Saturday, December 31, 2005

Slow Scrape Via AOL?

Something eluded to in a previous post, or maybe on someone else's site as it's all becoming one long blur, but it appears there is slow crawling running across an entire block of 256 IP addresses.

What seems to be happening is this scraping is coming from a couple of sources and one of them is someone using AOL as the IP resolved to an AOL proxy cache server. The implications are fairly disturbing in that blocking the scraper might also block a bunch of AOLers.

Many aren't aware that AOLers get issued a new IP address while surfing on the internet, typically around every 15 minutes, so if that person isn't using cookies they are quite difficult to track when the IP changes.

It could be multiple visitors but probably not due to the sequential nature of the pages being accessed and a couple of other factors that won't be mentioned so that the scrapers can't fake the behavior being targeted.
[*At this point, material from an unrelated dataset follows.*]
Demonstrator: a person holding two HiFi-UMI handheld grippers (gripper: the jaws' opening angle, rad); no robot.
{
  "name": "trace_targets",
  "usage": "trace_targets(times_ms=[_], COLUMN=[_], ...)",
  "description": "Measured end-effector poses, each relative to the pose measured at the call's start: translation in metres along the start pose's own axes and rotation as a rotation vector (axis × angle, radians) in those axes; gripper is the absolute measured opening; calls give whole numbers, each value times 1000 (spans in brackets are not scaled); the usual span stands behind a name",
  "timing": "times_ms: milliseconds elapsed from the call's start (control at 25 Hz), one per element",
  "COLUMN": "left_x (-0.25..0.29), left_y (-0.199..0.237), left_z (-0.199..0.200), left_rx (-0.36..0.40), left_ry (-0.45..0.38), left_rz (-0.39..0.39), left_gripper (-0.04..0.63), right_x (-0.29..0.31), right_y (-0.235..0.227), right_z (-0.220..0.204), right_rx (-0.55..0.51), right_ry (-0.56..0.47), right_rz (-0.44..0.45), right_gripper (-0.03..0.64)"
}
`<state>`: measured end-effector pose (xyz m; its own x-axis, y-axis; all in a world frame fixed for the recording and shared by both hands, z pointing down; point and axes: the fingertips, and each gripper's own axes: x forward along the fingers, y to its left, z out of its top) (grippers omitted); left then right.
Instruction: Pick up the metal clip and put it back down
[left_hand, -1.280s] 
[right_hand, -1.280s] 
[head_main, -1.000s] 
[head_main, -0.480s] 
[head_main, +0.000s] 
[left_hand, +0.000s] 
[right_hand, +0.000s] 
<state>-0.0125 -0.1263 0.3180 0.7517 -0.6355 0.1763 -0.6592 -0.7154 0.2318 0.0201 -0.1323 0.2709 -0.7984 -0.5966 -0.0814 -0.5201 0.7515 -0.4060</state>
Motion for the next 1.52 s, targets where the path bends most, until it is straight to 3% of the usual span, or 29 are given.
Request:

So now comes the ultimate question, as this activity is quite obviously scraping, to block or not to block, THAT is the question!

If a block is put in place it would obviously have to be some adaptive technology to analyze and temporarily block and only those IPs being used until the suspicious activity subsides.

Just what I need, to start out '06 chasing uber-scrapers.

Happy New Year scrapers, it might be your last.


Anonymous said...

Wouldn't a C block actually contain 65536 IPs?

IncrediBILL said...

Maybe I got the term wrong, it was late, dunno, but I've purchased "1 full class-C" from my colo before and they always referred to it as a c-block.

IncrediBILL said...

The heck with it, since I'm not 100% sure I'm using the term right I editted the damn thing out.